What is required:
Find all lines with the word "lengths" in the material, then copy them.

Extracted information:
+===+

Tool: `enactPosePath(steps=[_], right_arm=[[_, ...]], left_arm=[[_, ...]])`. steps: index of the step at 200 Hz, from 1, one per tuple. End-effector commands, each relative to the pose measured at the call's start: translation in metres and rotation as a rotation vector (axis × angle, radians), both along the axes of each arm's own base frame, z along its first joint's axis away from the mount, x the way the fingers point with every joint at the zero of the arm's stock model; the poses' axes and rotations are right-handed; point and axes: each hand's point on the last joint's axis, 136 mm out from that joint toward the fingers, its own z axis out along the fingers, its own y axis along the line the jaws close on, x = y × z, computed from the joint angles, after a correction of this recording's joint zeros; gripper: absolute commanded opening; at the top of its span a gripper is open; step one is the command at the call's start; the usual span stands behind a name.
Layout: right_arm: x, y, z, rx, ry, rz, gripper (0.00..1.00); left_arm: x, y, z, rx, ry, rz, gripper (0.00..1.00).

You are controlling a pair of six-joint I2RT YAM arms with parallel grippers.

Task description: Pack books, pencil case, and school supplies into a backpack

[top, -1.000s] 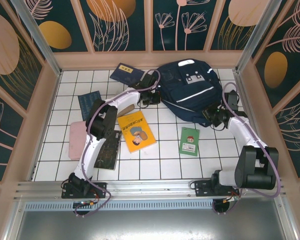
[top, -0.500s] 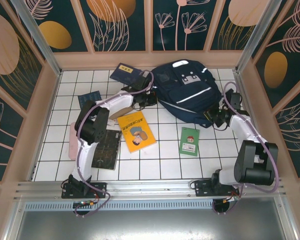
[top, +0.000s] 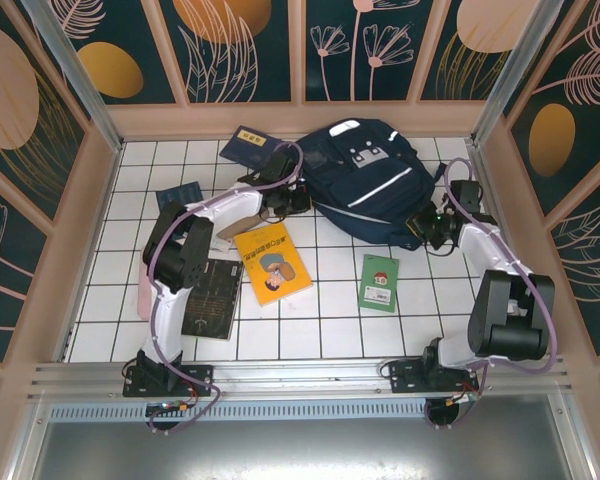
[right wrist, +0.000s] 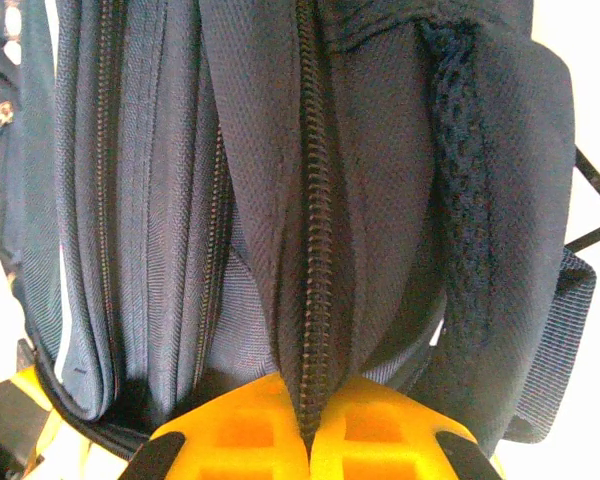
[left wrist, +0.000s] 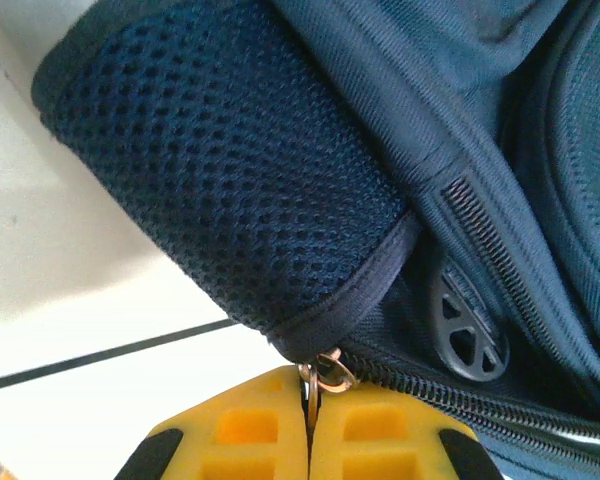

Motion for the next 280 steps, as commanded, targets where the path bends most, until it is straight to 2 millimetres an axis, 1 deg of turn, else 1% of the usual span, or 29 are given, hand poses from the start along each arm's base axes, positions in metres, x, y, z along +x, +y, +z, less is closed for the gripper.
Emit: enactPosePath(steps=[1, 14, 18, 24, 48, 72, 97, 114, 134, 142, 149, 154, 161, 168, 171, 175, 184, 202, 220, 224, 232, 235, 237, 241, 243, 249, 264, 266, 280], right_arm=[[-0.008, -0.004, 0.023, -0.042, -0.069, -0.029, 0.00], [-0.014, 0.011, 0.030, -0.031, -0.082, 0.003, 0.00], [-0.016, 0.017, 0.032, -0.025, -0.086, 0.013, 0.00], [-0.019, 0.026, 0.034, -0.015, -0.090, 0.030, 0.00], [-0.028, 0.075, 0.038, 0.045, -0.103, 0.121, 0.00], [-0.034, 0.132, 0.035, 0.107, -0.100, 0.219, 0.00], [-0.034, 0.185, 0.029, 0.134, -0.098, 0.301, 0.01], [-0.031, 0.213, 0.021, 0.157, -0.084, 0.343, 0.04], [-0.023, 0.238, 0.011, 0.158, -0.072, 0.384, 0.10], [-0.018, 0.242, 0.005, 0.149, -0.061, 0.390, 0.16], [-0.014, 0.244, 0.002, 0.137, -0.053, 0.395, 0.22], [-0.011, 0.245, 0.001, 0.126, -0.050, 0.398, 0.26], [-0.007, 0.245, 0.003, 0.110, -0.057, 0.402, 0.34], [-0.005, 0.244, 0.006, 0.095, -0.067, 0.408, 0.41], [-0.004, 0.244, 0.008, 0.087, -0.073, 0.412, 0.43], [-0.004, 0.244, 0.010, 0.077, -0.075, 0.420, 0.45], [-0.004, 0.243, 0.015, 0.052, -0.084, 0.444, 0.47], [-0.005, 0.236, 0.027, -0.050, -0.096, 0.513, 0.50], [-0.011, 0.229, 0.042, -0.148, -0.133, 0.617, 0.52], [-0.013, 0.226, 0.044, -0.174, -0.141, 0.633, 0.53], [-0.015, 0.222, 0.053, -0.214, -0.167, 0.667, 0.54], [-0.016, 0.221, 0.056, -0.226, -0.178, 0.681, 0.54], [-0.016, 0.220, 0.058, -0.232, -0.184, 0.690, 0.55], [-0.018, 0.219, 0.062, -0.247, -0.197, 0.707, 0.56], [-0.018, 0.218, 0.063, -0.256, -0.202, 0.714, 0.57], [-0.018, 0.215, 0.068, -0.287, -0.222, 0.731, 0.58], [-0.011, 0.198, 0.069, -0.415, -0.262, 0.729, 0.60], [-0.009, 0.195, 0.068, -0.437, -0.266, 0.724, 0.61], [0.000, 0.182, 0.063, -0.566, -0.305, 0.732, 0.62]], left_arm=[[0.051, 0.039, -0.003, 0.090, -0.055, 0.153, 0.00], [0.063, 0.032, -0.005, 0.090, -0.058, 0.147, 0.00], [0.068, 0.030, -0.002, 0.086, -0.067, 0.145, 0.00], [0.073, 0.027, -0.005, 0.089, -0.066, 0.143, 0.00], [0.092, 0.017, -0.008, 0.084, -0.081, 0.137, 0.00], [0.107, 0.007, -0.011, 0.071, -0.095, 0.124, 0.00], [0.117, 0.001, -0.011, 0.057, -0.117, 0.115, 0.00], [0.120, -0.003, -0.012, 0.050, -0.131, 0.099, 0.00], [0.122, -0.006, -0.011, 0.053, -0.149, 0.077, 0.08], [0.123, -0.004, -0.009, 0.058, -0.153, 0.074, 0.13], [0.123, -0.003, -0.005, 0.062, -0.157, 0.070, 0.21], [0.122, -0.003, -0.002, 0.066, -0.161, 0.066, 0.24], [0.121, -0.001, 0.004, 0.071, -0.168, 0.063, 0.28], [0.120, 0.001, 0.012, 0.075, -0.177, 0.062, 0.35], [0.119, 0.003, 0.013, 0.078, -0.177, 0.062, 0.38], [0.119, 0.005, 0.020, 0.078, -0.186, 0.064, 0.41], [0.117, 0.010, 0.031, 0.081, -0.198, 0.070, 0.49], [0.111, 0.022, 0.058, 0.079, -0.225, 0.087, 0.60], [0.103, 0.033, 0.085, 0.072, -0.263, 0.108, 0.72], [0.100, 0.035, 0.090, 0.068, -0.269, 0.113, 0.83], [0.094, 0.041, 0.099, 0.062, -0.282, 0.122, 0.87], [0.092, 0.042, 0.102, 0.057, -0.286, 0.124, 0.90], [0.091, 0.043, 0.101, 0.058, -0.283, 0.126, 0.91], [0.088, 0.044, 0.109, 0.050, -0.294, 0.129, 0.93], [0.085, 0.045, 0.107, 0.051, -0.291, 0.131, 0.93], [0.080, 0.048, 0.112, 0.046, -0.294, 0.139, 0.93], [0.067, 0.057, 0.118, 0.032, -0.290, 0.166, 0.94], [0.064, 0.059, 0.114, 0.035, -0.279, 0.169, 0.94], [0.047, 0.063, 0.109, 0.002, -0.250, 0.190, 0.93]])
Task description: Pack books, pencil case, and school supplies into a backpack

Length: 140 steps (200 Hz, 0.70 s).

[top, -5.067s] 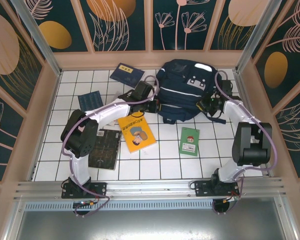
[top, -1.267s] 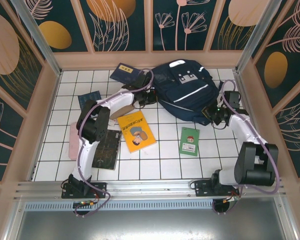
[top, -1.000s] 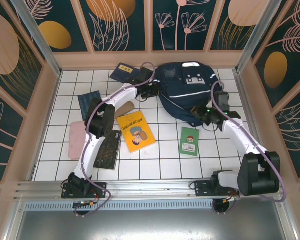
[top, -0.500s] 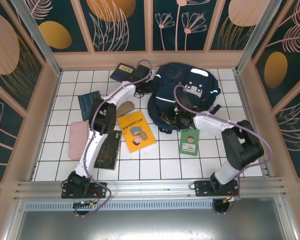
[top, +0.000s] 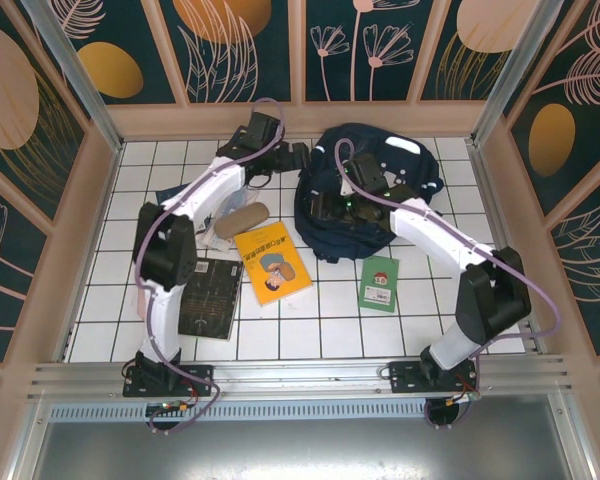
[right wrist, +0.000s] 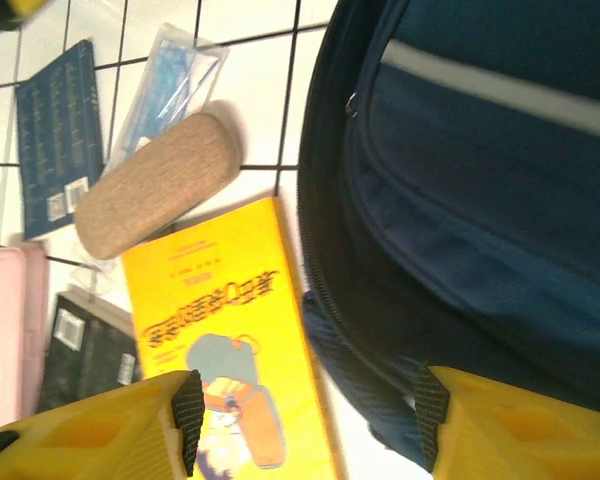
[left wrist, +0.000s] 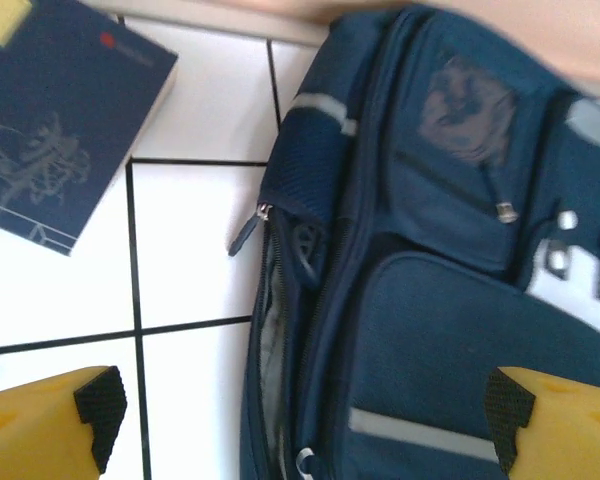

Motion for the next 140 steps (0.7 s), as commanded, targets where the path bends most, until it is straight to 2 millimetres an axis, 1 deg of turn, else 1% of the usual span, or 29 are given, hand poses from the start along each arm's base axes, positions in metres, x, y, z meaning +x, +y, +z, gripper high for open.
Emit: enactPosePath(steps=[1, 5, 8, 17, 33, 49, 55, 66, 70, 73, 75, 82, 92, 101, 108, 122, 130, 140], right_arm=[[0.006, -0.033, -0.004, -0.261, -0.140, 0.057, 0.62], [0.009, -0.037, -0.007, -0.289, -0.155, 0.058, 0.63], [0.011, -0.040, -0.009, -0.310, -0.163, 0.054, 0.63], [0.018, -0.047, -0.018, -0.357, -0.161, 0.059, 0.64], [0.027, -0.055, -0.039, -0.428, -0.122, 0.088, 0.64], [0.036, -0.061, -0.055, -0.479, -0.101, 0.097, 0.66], [0.038, -0.062, -0.059, -0.476, -0.099, 0.095, 0.69], [0.042, -0.063, -0.068, -0.471, -0.096, 0.095, 0.75], [0.043, -0.064, -0.071, -0.472, -0.096, 0.092, 0.79], [0.045, -0.066, -0.074, -0.476, -0.095, 0.086, 0.85], [0.046, -0.067, -0.076, -0.479, -0.091, 0.082, 0.87], [0.050, -0.074, -0.082, -0.492, -0.080, 0.048, 0.88], [0.054, -0.081, -0.089, -0.473, -0.056, 0.012, 0.85], [0.056, -0.085, -0.092, -0.436, -0.032, -0.011, 0.81], [0.057, -0.090, -0.096, -0.419, -0.015, -0.029, 0.81], [0.053, -0.094, -0.107, -0.394, 0.028, -0.030, 0.80], [0.050, -0.096, -0.112, -0.397, 0.043, -0.033, 0.80], [0.045, -0.096, -0.116, -0.394, 0.057, -0.039, 0.80]], left_arm=[[-0.016, 0.013, -0.005, -0.052, 0.022, 0.055, 0.93], [-0.020, 0.013, -0.005, -0.068, 0.027, 0.059, 0.92], [-0.025, 0.014, -0.011, -0.075, 0.041, 0.059, 0.92], [-0.036, 0.014, -0.014, -0.116, 0.061, 0.059, 0.90], [-0.059, 0.016, -0.033, -0.168, 0.122, 0.070, 0.85], [-0.079, 0.011, -0.049, -0.207, 0.173, 0.066, 0.82], [-0.087, 0.008, -0.056, -0.209, 0.190, 0.065, 0.82], [-0.099, -0.002, -0.067, -0.212, 0.216, 0.045, 0.82], [-0.103, -0.006, -0.070, -0.213, 0.223, 0.038, 0.81], [-0.105, -0.009, -0.074, -0.213, 0.231, 0.035, 0.80], [-0.106, -0.010, -0.075, -0.213, 0.235, 0.033, 0.79], [-0.112, -0.018, -0.083, -0.212, 0.252, 0.019, 0.75], [-0.116, -0.029, -0.091, -0.211, 0.270, 0.002, 0.71], [-0.117, -0.034, -0.098, -0.203, 0.283, 0.001, 0.65], [-0.117, -0.038, -0.103, -0.197, 0.289, 0.002, 0.64], [-0.112, -0.041, -0.114, -0.179, 0.302, 0.009, 0.57], [-0.109, -0.042, -0.120, -0.161, 0.310, 0.010, 0.50], [-0.104, -0.043, -0.127, -0.129, 0.313, 0.008, 0.45]])
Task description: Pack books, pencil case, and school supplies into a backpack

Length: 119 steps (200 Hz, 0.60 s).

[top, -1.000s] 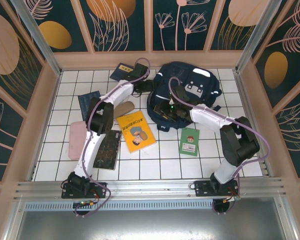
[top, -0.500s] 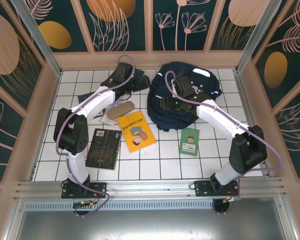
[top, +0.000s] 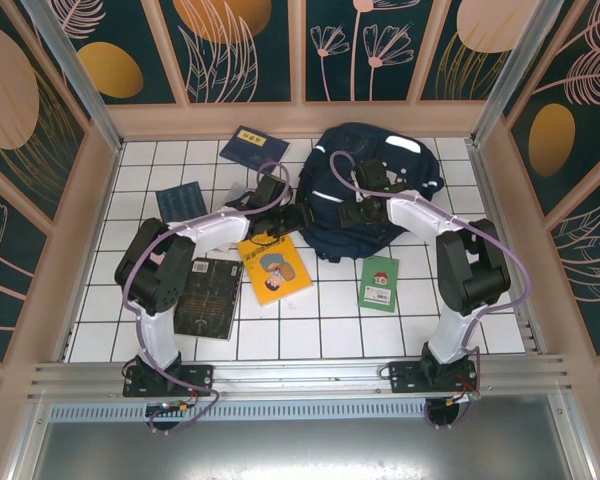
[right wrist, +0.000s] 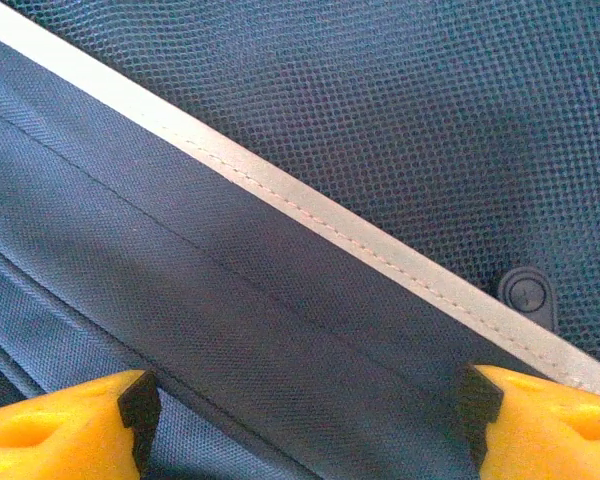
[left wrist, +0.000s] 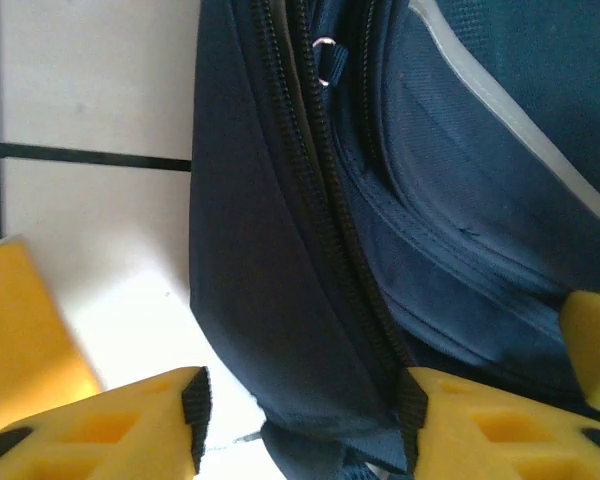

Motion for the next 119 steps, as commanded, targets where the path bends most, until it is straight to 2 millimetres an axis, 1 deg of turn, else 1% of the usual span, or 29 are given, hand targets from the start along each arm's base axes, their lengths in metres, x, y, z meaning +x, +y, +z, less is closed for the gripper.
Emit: enactPosePath(steps=[1, 23, 30, 43, 57, 86, 101, 108, 119], right_arm=[[-0.006, -0.009, -0.020, 0.006, 0.043, -0.049, 0.80], [-0.016, -0.014, -0.028, 0.020, 0.068, -0.093, 0.79], [-0.022, -0.009, -0.031, 0.054, 0.096, -0.085, 0.77], [-0.033, -0.005, -0.035, 0.095, 0.138, -0.105, 0.76], [-0.044, 0.006, -0.038, 0.143, 0.171, -0.096, 0.74], [-0.058, 0.030, -0.033, 0.192, 0.179, -0.079, 0.74], [-0.056, 0.034, -0.030, 0.170, 0.157, -0.087, 0.74], [-0.052, 0.032, -0.030, 0.155, 0.144, -0.097, 0.75], [-0.044, 0.022, -0.030, 0.121, 0.119, -0.131, 0.76]], left_arm=[[0.020, -0.003, -0.012, 0.027, -0.005, 0.017, 0.45], [0.034, -0.006, -0.026, 0.084, -0.005, 0.004, 0.26], [0.039, -0.007, -0.030, 0.102, -0.007, 0.003, 0.23], [0.050, -0.009, -0.034, 0.135, -0.018, -0.003, 0.22], [0.062, -0.013, -0.035, 0.167, -0.037, -0.016, 0.22], [0.085, -0.020, -0.035, 0.213, -0.070, -0.039, 0.20], [0.093, -0.023, -0.035, 0.217, -0.069, -0.043, 0.19], [0.094, -0.025, -0.032, 0.215, -0.075, -0.045, 0.21], [0.096, -0.025, -0.027, 0.209, -0.084, -0.041, 0.24]])
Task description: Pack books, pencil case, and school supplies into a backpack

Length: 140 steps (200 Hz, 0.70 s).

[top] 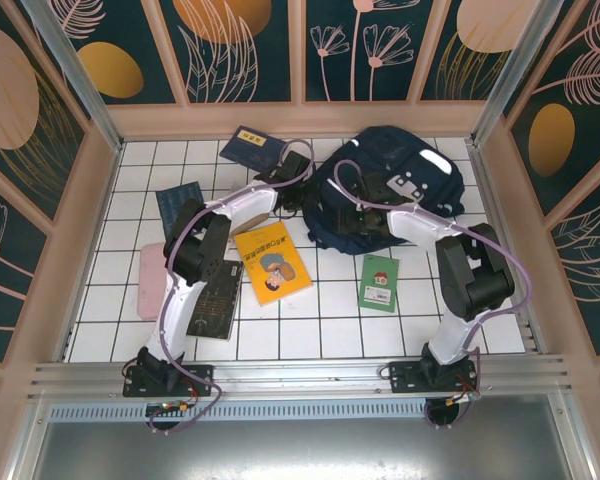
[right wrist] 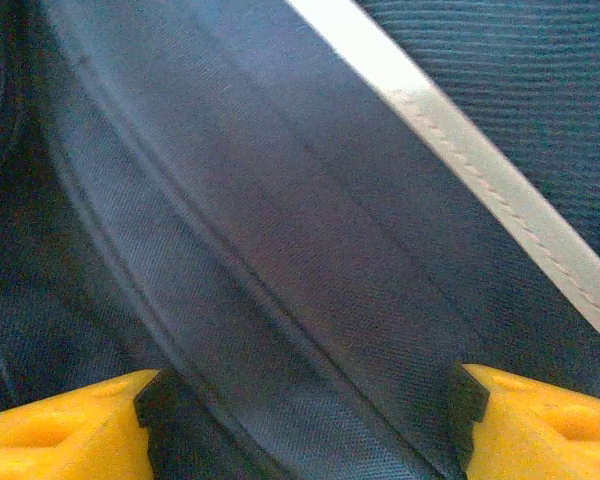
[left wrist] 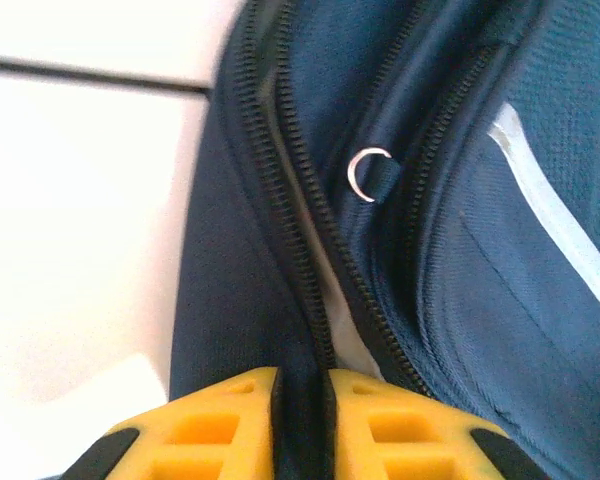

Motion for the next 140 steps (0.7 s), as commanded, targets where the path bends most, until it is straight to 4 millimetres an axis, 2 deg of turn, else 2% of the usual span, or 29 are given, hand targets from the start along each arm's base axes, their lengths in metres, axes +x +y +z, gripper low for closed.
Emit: enactPosePath(steps=[1, 21, 48, 71, 88, 111, 127, 131, 133, 140], right_arm=[[-0.021, 0.000, -0.013, -0.020, 0.094, -0.022, 0.76], [-0.006, -0.010, -0.005, -0.029, 0.062, -0.054, 0.77], [0.009, -0.011, 0.027, -0.022, -0.026, -0.063, 0.78], [0.012, -0.006, 0.053, 0.010, -0.081, -0.068, 0.78], [0.008, 0.000, 0.067, 0.036, -0.102, -0.063, 0.78], [0.001, 0.013, 0.083, 0.087, -0.138, -0.056, 0.78], [-0.009, 0.034, 0.089, 0.174, -0.133, -0.012, 0.78], [-0.012, 0.039, 0.090, 0.192, -0.133, -0.002, 0.77], [-0.013, 0.041, 0.091, 0.201, -0.133, 0.004, 0.77], [-0.017, 0.051, 0.091, 0.226, -0.134, 0.020, 0.74]], left_arm=[[0.002, 0.003, -0.007, 0.047, 0.002, -0.017, 0.25], [0.001, 0.005, 0.010, 0.037, -0.017, -0.017, 0.37], [-0.007, 0.016, 0.044, 0.022, -0.063, 0.003, 0.49], [-0.021, 0.033, 0.073, 0.019, -0.105, 0.033, 0.65], [-0.037, 0.051, 0.089, 0.019, -0.126, 0.063, 0.69], [-0.064, 0.076, 0.093, 0.027, -0.122, 0.105, 0.70], [-0.085, 0.095, 0.089, 0.035, -0.103, 0.146, 0.69], [-0.092, 0.099, 0.080, 0.043, -0.084, 0.155, 0.69], [-0.095, 0.102, 0.085, 0.036, -0.091, 0.160, 0.69], [-0.105, 0.109, 0.083, 0.031, -0.078, 0.175, 0.69]])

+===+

Written answer:
Motion for the next 119 steps, as commanded, targets where the path bends most, until it is straight to 2 millimetres an axis, 1 deg of turn, else 1% of the usual span, or 29 are given, hand targets from the start along each arm's base axes, their lengths in metres, x, y, z meaning +x, +y, +z, less is closed for the gripper.
Motion for the next 140 steps (0.7 s), as commanded, targets where the path bends most, until it is straight to 4 millimetres an axis, 2 deg of turn, else 2% of the usual span, or 29 are given, hand targets from the start along each arm's base axes, their lengths in metres, axes +x +y +z, gripper low for closed.

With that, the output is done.